Súmula 102: Havendo expressa indicação médica, é abusiva a negativa de cobertura de custeio de tratamento sob o argumento da sua natureza experimental ou por não estar previsto no rol de procedimentos da ANS. Tem-se que ocorreu a indicação médica para o tratamento oncológico, objeto da lide, de forma que não cabe ao plano de saúde limitar o tratamento a ser realizado, sob pena de ingerência na questão técnica médica. Nesta esteira, é ilegítima a negativa de cobertura. Quanto aos danos materiais, eis que a comprovação do custeio pelo autor do tratamento a que vem se submetendo se encontra às fls. 26/55, constando ali recibos e notas fiscais, apontando, inclusive que foram pagos por meio de cartões de crédito. Os valores que serão reembolsados se referem às importâncias não glosadas, que devem ser atualizadas pela tabela DEPRE desde o desembolso, acrescidos de juros de mora de 1% a.m. desde a mesma data.

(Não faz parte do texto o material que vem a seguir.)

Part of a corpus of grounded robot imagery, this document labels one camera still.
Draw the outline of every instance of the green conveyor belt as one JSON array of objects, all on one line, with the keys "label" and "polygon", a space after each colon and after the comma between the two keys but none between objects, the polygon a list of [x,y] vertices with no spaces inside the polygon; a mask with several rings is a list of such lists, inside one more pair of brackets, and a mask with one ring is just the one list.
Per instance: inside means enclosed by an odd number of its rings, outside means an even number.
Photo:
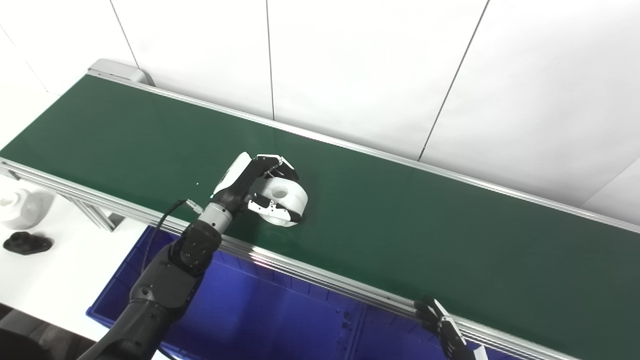
[{"label": "green conveyor belt", "polygon": [[89,75],[0,156],[164,212],[205,204],[242,151],[285,156],[309,203],[300,225],[245,214],[227,235],[585,360],[638,358],[631,231]]}]

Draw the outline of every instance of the cable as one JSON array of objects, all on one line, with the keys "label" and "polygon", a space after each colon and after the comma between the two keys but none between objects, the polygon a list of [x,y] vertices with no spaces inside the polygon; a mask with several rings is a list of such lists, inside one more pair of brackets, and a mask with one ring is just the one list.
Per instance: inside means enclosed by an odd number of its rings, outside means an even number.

No tocante aos danos morais, verifico que restaram caracterizados. A recusa se mostrou abusiva e afrontou a boa-fé objetiva que deve nortear o cumprimento dos contratos, colocando a autora em situação de vulnerabilidade no momento em que sua saúde já se encontrava debilitada, ressaltando-se, ainda o entendimento de que a indenização do dano moral possui função pedagógica, além de punitiva e compensatória. Quanto ao valor, deve-se atentar à situação fática, aos elementos dos autos, aos valores envolvidos na ação e à situação econômica das partes, de forma que seja capaz de punir o ofensor, evitando-se recidivas e compensar o lesado, sem enriquecer a vítima ou gerar grave prejuízo ao ofensor. Desta análise, tenho que o valor de R$ 10.000,00 mostra-se razoável.
Ante o exposto, JULGO PROCEDENTES os pedidos formulados e extinto o processo, nos termos do art. 487, I do CPC. Condeno a ré a reembolsar os valores gastos pela parte autora, com atualização pela Tabela DEPRE e juros de mora de 1% a.m. desde o desembolso e a indenizar os danos morais sofridos pela autora no valor que arbitro em R$ 10.000,00, atualizados desde esta publicação e com juros de mora de 1% a.m. desde a citação. Pela sucumbência, arcará a ré com as despesas processuais e com os honorários advocatícios, fixados em 10% sobre o valor da condenação.